§ **Try it**
A full, exact copy of the records below is the required answer.

****************************************

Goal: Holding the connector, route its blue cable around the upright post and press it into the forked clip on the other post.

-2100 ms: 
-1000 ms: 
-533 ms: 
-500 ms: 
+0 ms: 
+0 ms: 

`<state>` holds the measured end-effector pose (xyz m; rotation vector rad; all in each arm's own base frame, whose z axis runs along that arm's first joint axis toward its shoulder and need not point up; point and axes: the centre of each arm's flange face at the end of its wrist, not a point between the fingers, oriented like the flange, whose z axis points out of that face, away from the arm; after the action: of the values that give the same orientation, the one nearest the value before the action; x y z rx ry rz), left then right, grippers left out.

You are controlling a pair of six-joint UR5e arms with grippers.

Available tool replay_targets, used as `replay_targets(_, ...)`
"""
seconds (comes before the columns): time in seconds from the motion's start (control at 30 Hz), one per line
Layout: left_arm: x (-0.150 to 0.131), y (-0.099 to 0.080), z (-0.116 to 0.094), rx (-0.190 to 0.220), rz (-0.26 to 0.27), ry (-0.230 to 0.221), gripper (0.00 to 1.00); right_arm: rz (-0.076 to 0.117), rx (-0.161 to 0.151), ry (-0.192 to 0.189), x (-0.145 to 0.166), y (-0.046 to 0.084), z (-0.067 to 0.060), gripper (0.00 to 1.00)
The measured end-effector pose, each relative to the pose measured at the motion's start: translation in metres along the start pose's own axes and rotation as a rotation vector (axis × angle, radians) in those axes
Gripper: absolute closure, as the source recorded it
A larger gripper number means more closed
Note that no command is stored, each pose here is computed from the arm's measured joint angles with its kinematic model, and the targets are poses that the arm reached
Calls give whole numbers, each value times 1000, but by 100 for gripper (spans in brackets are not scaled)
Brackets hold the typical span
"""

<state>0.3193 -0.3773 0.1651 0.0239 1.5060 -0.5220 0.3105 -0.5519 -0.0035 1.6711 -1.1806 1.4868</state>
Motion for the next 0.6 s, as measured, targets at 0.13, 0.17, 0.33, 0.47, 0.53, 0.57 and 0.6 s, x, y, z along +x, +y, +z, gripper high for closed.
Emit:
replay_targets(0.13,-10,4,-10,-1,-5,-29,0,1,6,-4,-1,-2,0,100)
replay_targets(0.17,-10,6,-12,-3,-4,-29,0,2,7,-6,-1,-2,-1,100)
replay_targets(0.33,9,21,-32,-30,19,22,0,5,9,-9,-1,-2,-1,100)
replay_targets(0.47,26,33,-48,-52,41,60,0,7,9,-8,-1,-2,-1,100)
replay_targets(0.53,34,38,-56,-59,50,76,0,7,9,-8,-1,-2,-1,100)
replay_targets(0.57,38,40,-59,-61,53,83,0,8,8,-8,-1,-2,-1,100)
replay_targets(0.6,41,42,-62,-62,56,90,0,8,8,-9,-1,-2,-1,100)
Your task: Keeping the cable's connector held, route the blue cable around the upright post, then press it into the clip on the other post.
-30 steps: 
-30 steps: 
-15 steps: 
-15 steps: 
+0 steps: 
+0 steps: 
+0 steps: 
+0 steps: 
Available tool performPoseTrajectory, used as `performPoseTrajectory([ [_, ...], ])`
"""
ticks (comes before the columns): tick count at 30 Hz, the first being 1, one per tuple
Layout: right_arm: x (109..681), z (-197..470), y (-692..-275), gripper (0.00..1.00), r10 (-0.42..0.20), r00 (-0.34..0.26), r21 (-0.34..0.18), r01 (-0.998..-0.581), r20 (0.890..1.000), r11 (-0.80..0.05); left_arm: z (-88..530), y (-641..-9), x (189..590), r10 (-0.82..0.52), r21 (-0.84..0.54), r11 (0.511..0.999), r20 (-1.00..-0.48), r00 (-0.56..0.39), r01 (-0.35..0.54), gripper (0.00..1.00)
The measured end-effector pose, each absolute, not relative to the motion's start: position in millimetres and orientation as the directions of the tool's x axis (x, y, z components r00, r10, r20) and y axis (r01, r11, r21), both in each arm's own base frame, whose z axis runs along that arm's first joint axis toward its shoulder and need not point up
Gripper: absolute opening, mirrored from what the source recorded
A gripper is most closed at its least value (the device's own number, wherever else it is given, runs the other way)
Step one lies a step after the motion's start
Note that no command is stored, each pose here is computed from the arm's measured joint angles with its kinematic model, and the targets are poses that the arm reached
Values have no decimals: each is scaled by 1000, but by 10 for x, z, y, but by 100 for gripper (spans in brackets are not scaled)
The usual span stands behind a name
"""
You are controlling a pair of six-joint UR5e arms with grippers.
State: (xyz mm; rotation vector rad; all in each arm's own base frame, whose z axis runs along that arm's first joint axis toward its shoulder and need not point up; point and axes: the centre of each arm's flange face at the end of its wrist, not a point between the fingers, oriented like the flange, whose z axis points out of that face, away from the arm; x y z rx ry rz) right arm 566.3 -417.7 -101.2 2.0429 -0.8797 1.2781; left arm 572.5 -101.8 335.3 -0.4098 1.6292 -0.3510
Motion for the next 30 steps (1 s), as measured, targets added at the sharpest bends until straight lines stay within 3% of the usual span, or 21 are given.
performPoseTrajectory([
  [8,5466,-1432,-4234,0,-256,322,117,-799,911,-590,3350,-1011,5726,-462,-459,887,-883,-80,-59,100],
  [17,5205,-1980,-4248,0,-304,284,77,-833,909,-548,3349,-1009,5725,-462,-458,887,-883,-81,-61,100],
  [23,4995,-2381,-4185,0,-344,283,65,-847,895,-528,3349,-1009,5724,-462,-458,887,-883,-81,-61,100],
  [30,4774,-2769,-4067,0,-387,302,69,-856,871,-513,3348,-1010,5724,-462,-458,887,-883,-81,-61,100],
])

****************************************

§ **Reply**
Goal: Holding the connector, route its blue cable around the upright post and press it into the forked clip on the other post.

-2100 ms: 
-1000 ms: 
-533 ms: 
-500 ms: 
+0 ms: 
+0 ms: 

`<state>` holds the measured end-effector pose (xyz m; rotation vector rad; all in each arm's own base frame, whose z axis runs along that arm's first joint axis toward its shoulder and need not point up; point and axes: the centre of each arm's flange face at the end of its wrist, not a point between the fingers, oriented like the flange, whose z axis points out of that face, away from the arm; after the action: of the values that give the same orientation, the one nearest the value before the action; x y z rx ry rz), left then right, grippers left out.

You are controlling a pair of six-joint UR5e arms with grippers.

Available tool replay_targets, used as `replay_targets(_, ...)`
"""
seconds (comes before the columns): time in seconds from the motion's start (control at 30 Hz), one per line
Layout: left_arm: x (-0.150 to 0.131), y (-0.099 to 0.080), z (-0.116 to 0.094), rx (-0.190 to 0.220), rz (-0.26 to 0.27), ry (-0.230 to 0.221), gripper (0.00 to 1.00); right_arm: rz (-0.076 to 0.117), rx (-0.161 to 0.151), ry (-0.192 to 0.189), x (-0.145 to 0.166), y (-0.046 to 0.084), z (-0.067 to 0.060), gripper (0.00 to 1.00)
The measured end-effector pose, each relative to the pose measured at the motion's start: translation in metres along the start pose's own axes and rotation as a rotation vector (axis × angle, radians) in those axes
Gripper: absolute closure, as the source recorded it
A larger gripper number means more closed
Note that no command is stored, each pose here is computed from the arm's measured joint angles with its kinematic model, and the targets are poses that the arm reached
Calls give whole numbers, each value times 1000, but by 100 for gripper (spans in brackets are not scaled)
Brackets hold the typical span
"""

<state>0.3193 -0.3773 0.1651 0.0239 1.5060 -0.5220 0.3105 -0.5519 -0.0035 1.6711 -1.1806 1.4868</state>
Motion for the next 0.6 s, as measured, targets at 0.13, 0.17, 0.33, 0.47, 0.53, 0.57 and 0.6 s, x, y, z along +x, +y, +z, gripper high for closed.
Emit:
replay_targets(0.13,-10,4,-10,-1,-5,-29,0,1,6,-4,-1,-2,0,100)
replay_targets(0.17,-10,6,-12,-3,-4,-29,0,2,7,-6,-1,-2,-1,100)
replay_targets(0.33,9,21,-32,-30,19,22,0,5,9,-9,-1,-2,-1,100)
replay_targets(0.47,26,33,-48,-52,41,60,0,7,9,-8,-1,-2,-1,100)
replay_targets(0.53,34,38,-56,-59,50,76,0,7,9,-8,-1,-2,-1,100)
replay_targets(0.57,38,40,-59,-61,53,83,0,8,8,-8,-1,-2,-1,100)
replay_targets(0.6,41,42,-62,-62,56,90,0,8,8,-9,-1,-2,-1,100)
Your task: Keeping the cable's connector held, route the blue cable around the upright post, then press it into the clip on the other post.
-30 steps: 
-30 steps: 
-15 steps: 
-15 steps: 
+0 steps: 
+0 steps: 
+0 steps: 
+0 steps: 
Available tool performPoseTrajectory, used as `performPoseTrajectory([ [_, ...], ])`
"""
ticks (comes before the columns): tick count at 30 Hz, the first being 1, one per tuple
Layout: right_arm: x (109..681), z (-197..470), y (-692..-275), gripper (0.00..1.00), r10 (-0.42..0.20), r00 (-0.34..0.26), r21 (-0.34..0.18), r01 (-0.998..-0.581), r20 (0.890..1.000), r11 (-0.80..0.05); left_arm: z (-88..530), y (-641..-9), x (189..590), r10 (-0.82..0.52), r21 (-0.84..0.54), r11 (0.511..0.999), r20 (-1.00..-0.48), r00 (-0.56..0.39), r01 (-0.35..0.54), gripper (0.00..1.00)
The measured end-effector pose, each absolute, not relative to the motion's start: position in millimetres and orientation as the directions of the tool's x axis (x, y, z components r00, r10, r20) and y axis (r01, r11, r21), both in each arm's own base frame, whose z axis runs along that arm's first joint axis toward its shoulder and need not point up
Gripper: absolute opening, mirrored from what the source recorded
A gripper is most closed at its least value (the device's own number, wherever else it is given, runs the other way)
Step one lies a step after the motion's start
Note that no command is stored, each pose here is computed from the arm's measured joint angles with its kinematic model, and the targets are poses that the arm reached
Values have no decimals: each is scaled by 1000, but by 10 for x, z, y, but by 100 for gripper (spans in brackets are not scaled)
The usual span stands behind a name
"""
You are controlling a pair of six-joint UR5e arms with grippers.
State: (xyz mm; rotation vector rad; all in each arm's own base frame, whose z axis runs along that arm's first joint axis toward its shoulder and need not point up; point and axes: the centre of each arm's flange face at the end of its wrist, not a point between the fingers, oriented like the flange, whose z axis points out of that face, away from the arm; x y z rx ry rz) right arm 566.3 -417.7 -101.2 2.0429 -0.8797 1.2781; left arm 572.5 -101.8 335.3 -0.4098 1.6292 -0.3510
Motion for the next 30 steps (1 s), as measured, targets added at the sharpest bends until straight lines stay within 3% of the usual span, or 21 are given.
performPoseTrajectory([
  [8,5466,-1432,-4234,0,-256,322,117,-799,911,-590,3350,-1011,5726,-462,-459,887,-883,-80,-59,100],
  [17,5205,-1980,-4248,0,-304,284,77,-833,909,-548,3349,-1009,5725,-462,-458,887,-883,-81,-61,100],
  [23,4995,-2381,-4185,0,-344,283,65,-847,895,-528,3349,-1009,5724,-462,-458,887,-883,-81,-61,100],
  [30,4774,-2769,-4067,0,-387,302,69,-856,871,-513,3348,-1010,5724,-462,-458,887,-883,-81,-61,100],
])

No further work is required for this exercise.